Burr does his troop-junketing the hard--Burr--way. While Bob Hope primarily plays major bases with a big, brassy show, Burr takes only himself. He spends grueling and physically dangerous weeks hedgehopping by Army helicopter through the brush, going from one tiny Vietnamese out post to another, often to "play" to a mere handful of men. Last time, he estimates, he shook hands with "13,000 out of 15,000 stationed there."
Sometimes these outposts are surrounded by the Viet Cong and he has dodged bullets on more than one occasion. His painful shoulder injury, incurred on the third trip, and which ultimately hospitalized him, was the result of an emergency helicopter maneuver to avoid Viet Cong gunfire.

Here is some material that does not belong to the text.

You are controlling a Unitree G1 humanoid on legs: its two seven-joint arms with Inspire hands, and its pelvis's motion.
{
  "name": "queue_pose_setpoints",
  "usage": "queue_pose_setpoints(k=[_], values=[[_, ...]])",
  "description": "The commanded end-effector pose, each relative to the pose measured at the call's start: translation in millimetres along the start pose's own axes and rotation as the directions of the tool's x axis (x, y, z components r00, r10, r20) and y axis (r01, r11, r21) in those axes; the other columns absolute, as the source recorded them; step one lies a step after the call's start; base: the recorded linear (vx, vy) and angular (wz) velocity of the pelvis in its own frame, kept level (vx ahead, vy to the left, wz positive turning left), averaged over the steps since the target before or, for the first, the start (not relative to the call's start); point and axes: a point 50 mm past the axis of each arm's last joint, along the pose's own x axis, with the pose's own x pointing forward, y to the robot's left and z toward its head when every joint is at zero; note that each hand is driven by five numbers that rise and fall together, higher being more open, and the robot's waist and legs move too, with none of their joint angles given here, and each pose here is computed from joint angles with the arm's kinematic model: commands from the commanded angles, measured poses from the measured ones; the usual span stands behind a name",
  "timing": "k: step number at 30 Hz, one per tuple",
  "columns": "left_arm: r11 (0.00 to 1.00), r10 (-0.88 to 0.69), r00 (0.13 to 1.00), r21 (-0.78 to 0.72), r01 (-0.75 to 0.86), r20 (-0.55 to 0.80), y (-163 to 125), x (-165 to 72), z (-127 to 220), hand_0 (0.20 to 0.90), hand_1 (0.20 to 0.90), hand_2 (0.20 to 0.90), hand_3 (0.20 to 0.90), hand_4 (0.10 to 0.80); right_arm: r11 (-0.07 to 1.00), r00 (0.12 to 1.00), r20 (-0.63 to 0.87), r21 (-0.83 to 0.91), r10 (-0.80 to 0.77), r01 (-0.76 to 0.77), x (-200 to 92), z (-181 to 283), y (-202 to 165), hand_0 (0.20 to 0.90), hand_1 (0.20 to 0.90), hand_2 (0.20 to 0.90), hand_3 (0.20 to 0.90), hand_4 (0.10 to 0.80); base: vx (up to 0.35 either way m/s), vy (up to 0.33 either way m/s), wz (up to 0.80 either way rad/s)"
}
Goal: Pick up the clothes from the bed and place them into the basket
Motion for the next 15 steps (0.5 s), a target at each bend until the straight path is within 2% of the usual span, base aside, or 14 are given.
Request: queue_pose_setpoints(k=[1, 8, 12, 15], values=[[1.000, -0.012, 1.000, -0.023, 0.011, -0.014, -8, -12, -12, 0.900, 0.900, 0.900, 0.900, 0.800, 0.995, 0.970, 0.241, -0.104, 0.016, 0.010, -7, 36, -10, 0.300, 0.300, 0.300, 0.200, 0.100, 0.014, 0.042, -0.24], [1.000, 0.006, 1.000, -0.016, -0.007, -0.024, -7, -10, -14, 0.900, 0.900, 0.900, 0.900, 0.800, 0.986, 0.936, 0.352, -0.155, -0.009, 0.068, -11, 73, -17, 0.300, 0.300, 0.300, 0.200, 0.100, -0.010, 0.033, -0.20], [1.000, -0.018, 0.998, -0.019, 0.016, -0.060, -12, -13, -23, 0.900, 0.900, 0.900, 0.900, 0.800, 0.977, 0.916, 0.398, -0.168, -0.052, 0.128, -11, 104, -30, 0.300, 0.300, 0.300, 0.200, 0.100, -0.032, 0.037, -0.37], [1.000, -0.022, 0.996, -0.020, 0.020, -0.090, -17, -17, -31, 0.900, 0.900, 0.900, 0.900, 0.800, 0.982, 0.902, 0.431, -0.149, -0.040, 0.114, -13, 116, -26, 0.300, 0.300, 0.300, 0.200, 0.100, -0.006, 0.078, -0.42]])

Burr has long since given up "entertaining" troops. "I talk," he said. "And I listen. That's the real need."
Burr talked of religion. "I am not a churchgoer," he said, "but I like to say grace in my house. I believe in God--in the efficacy of all religions under a Supreme Being.
'I will get out'
"See these hands? They belong to one of the best gardeners in California. They haven't gardened in months. I used to think that I could build a wall around my Malibu house and give myself time for these things. Then I found I couldn't. Perry wouldn't let me. One day I will get out. If I'm ever going to be the kind of person you would like to be with, I'll have to."
He shuffled the pile of papers again and came up with a mariner's chart of the Fiji Islands. He pointed to a tiny dot. "See that island? I am in the process of trying to buy it. It is two hours by boat from the nearest port of call, and I will have to blast a passage through the coral reef. Meantime, I do what I have to do. What is right for me. What I have done may not have brought absolute happiness. But for me it has brought some measure of satisfaction."
It was after 10. Burr's airplane left for Vietnam early in the morning. His eyelids drooped. Just before this lonely man and I shook hands, he said, "If that makes me into a fool, my friends, then that is what I am."